▶ Task prompt
Every line in the data below from the one containing "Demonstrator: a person" down to the one containing "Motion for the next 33", both included, must be retyped exactly; no other line is to appear.

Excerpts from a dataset
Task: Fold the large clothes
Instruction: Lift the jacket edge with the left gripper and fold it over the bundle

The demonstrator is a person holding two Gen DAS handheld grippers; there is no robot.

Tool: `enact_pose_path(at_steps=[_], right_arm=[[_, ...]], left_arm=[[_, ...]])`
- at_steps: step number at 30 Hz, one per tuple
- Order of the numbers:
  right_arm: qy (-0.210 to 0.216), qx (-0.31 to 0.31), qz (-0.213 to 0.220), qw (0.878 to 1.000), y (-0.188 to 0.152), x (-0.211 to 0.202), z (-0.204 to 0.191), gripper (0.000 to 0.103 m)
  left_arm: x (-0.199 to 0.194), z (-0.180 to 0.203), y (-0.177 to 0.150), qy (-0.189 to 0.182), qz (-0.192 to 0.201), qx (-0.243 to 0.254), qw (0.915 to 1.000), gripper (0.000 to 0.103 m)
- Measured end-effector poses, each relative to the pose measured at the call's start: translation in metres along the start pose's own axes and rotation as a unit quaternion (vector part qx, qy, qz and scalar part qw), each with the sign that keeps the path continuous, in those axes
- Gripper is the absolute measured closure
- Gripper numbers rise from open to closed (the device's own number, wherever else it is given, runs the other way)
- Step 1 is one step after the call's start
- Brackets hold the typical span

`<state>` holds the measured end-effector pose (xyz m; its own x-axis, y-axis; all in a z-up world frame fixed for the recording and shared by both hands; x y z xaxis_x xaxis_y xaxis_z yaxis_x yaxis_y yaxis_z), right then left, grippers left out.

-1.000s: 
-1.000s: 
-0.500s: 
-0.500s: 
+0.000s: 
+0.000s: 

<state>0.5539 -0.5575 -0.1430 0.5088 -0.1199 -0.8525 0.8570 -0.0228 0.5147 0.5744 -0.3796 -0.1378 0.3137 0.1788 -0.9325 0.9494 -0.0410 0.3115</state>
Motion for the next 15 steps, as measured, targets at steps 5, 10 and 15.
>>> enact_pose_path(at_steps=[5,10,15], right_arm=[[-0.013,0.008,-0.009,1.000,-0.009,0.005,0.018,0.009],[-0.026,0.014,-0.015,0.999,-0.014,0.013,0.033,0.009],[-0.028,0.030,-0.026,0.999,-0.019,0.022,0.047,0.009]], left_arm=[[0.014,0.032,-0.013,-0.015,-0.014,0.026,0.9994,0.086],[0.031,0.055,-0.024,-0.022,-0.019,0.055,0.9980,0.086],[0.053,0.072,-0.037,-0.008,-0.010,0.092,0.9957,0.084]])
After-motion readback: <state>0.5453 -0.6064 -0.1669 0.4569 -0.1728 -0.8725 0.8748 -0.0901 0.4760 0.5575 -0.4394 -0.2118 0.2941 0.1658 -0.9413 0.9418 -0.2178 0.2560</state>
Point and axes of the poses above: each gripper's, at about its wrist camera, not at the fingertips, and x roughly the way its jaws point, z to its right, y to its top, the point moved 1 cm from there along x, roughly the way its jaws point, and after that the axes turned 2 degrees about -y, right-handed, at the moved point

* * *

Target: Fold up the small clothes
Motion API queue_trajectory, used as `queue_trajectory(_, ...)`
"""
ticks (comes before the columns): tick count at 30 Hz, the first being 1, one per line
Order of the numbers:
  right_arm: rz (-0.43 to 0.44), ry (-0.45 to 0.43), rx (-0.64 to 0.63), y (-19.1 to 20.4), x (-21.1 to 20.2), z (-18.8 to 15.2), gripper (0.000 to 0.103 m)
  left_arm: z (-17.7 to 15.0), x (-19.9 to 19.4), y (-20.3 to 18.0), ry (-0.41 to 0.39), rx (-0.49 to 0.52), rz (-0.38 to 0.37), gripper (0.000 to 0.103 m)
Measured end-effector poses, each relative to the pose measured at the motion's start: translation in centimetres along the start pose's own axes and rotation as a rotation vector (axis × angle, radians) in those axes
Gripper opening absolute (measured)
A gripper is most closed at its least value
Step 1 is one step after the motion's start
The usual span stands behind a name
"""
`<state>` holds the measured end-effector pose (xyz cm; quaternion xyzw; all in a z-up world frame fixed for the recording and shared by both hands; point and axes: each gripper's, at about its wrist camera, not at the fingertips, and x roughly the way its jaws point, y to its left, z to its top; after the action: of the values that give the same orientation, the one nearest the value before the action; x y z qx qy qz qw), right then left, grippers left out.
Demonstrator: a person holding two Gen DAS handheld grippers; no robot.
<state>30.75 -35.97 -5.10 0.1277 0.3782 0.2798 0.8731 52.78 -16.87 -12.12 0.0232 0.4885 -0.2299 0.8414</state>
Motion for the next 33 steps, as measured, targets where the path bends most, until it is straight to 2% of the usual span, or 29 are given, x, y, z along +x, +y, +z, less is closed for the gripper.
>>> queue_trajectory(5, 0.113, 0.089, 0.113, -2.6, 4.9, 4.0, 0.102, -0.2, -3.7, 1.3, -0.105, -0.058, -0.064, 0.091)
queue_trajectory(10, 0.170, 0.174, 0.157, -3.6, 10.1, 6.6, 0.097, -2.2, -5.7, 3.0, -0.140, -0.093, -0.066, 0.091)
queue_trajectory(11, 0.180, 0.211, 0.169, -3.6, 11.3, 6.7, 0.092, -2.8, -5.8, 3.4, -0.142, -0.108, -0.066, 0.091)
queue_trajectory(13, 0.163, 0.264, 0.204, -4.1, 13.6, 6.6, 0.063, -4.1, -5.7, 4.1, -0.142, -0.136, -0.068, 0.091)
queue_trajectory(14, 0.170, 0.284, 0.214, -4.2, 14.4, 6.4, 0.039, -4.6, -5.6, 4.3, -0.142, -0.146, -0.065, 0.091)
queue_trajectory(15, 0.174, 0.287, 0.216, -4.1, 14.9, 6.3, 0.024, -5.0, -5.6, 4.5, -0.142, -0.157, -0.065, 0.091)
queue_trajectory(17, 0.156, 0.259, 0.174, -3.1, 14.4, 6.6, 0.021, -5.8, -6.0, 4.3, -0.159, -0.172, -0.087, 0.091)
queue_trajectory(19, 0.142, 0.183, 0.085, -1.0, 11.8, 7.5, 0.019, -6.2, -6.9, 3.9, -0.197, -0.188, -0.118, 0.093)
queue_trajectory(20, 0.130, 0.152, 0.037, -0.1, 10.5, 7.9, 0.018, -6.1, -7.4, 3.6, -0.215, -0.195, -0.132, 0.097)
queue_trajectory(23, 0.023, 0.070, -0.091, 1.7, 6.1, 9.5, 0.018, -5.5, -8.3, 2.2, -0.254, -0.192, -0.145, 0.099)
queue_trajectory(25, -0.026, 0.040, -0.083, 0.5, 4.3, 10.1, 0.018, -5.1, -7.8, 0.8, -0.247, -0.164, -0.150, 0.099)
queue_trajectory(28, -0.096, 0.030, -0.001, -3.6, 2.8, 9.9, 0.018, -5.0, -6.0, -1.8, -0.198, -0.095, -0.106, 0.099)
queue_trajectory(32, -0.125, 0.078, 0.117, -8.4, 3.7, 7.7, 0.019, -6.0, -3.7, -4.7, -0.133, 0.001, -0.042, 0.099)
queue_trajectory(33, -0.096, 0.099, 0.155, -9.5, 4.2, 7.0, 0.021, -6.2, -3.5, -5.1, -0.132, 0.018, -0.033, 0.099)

▶ Response area
Demonstrator: a person holding two Gen DAS handheld grippers; no robot.
<state>30.75 -35.97 -5.10 0.1277 0.3782 0.2798 0.8731 52.78 -16.87 -12.12 0.0232 0.4885 -0.2299 0.8414</state>
Motion for the next 33 steps, as measured, targets where the path bends most, until it is straight to 2% of the usual span, or 29 are given, x, y, z along +x, +y, +z, less is closed for the gripper.

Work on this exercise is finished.